» **INSTRUCTIONS TO FOLLOW**
In the records, each line holding "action" must be reported.

» **RECORDS FOR THE EXERCISE**
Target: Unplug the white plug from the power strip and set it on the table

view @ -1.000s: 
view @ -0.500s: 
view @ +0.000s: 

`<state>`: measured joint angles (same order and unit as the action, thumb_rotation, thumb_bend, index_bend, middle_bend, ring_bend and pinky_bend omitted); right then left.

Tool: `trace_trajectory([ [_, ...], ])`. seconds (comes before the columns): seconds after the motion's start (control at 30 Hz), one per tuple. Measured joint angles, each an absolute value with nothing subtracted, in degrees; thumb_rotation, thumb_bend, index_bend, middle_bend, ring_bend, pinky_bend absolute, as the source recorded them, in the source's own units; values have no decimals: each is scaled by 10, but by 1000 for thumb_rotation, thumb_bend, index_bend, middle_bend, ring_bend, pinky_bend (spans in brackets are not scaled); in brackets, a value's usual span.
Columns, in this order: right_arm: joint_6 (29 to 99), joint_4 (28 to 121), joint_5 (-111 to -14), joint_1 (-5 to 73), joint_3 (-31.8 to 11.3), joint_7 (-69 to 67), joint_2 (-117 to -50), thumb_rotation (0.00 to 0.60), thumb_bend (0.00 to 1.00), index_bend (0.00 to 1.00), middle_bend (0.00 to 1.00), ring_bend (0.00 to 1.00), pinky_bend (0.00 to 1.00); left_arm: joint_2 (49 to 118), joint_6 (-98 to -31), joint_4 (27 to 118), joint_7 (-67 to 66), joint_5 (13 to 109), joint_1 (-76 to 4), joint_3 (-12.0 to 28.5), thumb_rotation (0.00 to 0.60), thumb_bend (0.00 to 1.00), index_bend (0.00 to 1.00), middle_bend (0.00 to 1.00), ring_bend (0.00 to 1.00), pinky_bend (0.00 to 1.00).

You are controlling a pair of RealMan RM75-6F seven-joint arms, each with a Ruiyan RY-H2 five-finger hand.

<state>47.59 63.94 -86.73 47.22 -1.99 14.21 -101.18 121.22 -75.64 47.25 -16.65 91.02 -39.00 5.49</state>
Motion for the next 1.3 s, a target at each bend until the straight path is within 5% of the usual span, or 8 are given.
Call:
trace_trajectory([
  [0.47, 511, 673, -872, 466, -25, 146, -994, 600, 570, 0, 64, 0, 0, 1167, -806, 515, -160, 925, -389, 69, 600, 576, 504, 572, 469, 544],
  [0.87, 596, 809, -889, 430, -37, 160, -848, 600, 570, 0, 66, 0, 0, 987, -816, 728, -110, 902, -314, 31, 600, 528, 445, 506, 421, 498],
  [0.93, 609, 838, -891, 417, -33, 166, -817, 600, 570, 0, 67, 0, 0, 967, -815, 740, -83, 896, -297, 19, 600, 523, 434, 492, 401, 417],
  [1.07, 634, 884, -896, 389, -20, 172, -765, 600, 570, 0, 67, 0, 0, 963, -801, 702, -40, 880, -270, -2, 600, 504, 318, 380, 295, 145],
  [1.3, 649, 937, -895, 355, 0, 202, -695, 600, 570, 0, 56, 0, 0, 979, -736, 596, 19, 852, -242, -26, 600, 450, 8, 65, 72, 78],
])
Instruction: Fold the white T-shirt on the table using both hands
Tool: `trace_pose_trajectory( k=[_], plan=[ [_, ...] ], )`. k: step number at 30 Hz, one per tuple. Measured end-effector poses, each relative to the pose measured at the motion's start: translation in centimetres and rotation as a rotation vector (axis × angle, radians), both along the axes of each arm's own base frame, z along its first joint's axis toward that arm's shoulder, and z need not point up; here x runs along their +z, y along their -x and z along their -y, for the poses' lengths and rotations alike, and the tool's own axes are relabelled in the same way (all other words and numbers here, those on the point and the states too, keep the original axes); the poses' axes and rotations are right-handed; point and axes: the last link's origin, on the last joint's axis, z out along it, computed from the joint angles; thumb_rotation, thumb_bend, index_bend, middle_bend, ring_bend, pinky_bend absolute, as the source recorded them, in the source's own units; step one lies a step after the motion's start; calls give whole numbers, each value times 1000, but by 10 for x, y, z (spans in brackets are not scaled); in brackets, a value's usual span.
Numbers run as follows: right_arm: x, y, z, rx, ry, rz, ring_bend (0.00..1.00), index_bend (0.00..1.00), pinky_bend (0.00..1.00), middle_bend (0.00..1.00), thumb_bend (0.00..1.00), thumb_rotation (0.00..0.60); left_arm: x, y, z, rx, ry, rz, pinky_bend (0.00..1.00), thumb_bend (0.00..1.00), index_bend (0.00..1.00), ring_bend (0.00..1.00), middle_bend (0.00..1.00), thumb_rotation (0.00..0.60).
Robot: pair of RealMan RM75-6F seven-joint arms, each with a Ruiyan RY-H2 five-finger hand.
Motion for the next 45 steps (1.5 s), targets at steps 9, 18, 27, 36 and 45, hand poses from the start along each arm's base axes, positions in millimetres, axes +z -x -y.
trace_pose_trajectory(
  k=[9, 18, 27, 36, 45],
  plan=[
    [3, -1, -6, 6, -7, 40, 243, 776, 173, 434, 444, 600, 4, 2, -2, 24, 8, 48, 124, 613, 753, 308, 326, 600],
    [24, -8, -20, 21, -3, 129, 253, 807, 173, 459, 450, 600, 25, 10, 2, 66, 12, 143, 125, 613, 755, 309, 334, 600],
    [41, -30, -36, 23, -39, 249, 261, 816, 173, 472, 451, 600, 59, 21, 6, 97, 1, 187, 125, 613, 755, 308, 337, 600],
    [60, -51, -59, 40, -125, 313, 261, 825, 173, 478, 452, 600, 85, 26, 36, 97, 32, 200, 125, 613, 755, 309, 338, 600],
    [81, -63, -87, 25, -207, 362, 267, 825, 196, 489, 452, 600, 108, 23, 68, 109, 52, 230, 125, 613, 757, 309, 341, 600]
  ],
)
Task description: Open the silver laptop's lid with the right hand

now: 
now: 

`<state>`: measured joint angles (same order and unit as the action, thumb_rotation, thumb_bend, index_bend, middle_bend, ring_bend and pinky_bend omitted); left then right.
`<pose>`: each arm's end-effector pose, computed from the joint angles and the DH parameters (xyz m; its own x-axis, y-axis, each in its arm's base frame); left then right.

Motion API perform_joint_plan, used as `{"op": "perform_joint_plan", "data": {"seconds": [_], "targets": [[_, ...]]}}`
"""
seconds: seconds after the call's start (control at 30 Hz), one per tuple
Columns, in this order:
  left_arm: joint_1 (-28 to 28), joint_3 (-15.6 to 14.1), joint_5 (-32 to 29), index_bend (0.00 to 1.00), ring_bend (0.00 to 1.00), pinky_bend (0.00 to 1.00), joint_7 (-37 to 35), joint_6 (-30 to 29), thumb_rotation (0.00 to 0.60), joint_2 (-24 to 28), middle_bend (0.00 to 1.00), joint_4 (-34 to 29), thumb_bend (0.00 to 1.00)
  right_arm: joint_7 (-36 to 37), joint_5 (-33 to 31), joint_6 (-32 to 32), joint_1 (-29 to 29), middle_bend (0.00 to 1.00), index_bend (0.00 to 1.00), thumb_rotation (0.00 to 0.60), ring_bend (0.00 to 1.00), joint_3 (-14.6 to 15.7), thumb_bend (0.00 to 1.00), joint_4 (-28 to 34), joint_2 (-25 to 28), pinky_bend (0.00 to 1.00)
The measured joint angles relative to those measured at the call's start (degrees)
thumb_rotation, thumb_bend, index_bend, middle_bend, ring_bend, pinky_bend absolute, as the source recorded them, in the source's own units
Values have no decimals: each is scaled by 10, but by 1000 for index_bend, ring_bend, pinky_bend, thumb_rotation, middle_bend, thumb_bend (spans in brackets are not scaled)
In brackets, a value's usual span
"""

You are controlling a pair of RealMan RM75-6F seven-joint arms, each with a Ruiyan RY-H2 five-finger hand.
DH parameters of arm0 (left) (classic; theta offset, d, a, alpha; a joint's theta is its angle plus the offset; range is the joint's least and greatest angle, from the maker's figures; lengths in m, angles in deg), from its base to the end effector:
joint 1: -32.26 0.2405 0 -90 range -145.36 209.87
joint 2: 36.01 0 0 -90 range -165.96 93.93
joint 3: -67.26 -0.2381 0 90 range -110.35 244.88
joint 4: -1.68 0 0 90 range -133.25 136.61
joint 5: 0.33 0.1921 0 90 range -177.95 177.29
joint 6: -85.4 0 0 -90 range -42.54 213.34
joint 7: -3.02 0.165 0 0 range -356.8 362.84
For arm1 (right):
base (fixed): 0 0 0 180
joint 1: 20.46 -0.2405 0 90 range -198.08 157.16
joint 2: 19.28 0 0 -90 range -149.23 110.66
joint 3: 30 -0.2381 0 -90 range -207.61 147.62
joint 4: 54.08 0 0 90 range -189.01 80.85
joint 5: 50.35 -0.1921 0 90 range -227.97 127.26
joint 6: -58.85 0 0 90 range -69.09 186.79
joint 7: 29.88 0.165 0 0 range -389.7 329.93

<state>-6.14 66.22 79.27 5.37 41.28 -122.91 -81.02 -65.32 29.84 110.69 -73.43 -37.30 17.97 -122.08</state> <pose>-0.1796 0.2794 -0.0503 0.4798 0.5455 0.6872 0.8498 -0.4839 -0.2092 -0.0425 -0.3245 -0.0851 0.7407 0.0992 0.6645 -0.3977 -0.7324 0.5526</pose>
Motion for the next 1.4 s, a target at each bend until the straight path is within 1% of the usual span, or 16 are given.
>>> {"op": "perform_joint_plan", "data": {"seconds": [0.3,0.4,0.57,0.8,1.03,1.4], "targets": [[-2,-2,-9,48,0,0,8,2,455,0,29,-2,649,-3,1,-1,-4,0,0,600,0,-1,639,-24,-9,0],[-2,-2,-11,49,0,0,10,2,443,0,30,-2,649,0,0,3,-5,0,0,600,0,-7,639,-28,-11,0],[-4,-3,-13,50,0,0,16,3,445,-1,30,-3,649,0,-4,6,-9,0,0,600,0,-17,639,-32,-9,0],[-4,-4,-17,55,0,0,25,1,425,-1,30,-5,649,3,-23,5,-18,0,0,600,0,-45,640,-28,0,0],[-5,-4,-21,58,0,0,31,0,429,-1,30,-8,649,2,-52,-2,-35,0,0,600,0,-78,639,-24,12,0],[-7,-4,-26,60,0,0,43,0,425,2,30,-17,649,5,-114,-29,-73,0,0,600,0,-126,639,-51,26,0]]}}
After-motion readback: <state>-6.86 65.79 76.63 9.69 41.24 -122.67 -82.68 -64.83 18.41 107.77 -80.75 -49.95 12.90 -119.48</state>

» **WORKED SOLUTION**
`<state>`: measured joint angles (same order and unit as the action, thumb_rotation, thumb_bend, index_bend, middle_bend, ring_bend and pinky_bend omitted); right then left.
`<state>`: measured joint angles (same order and unit as the action, thumb_rotation, thumb_bend, index_bend, middle_bend, ring_bend and pinky_bend omitted); left then right.

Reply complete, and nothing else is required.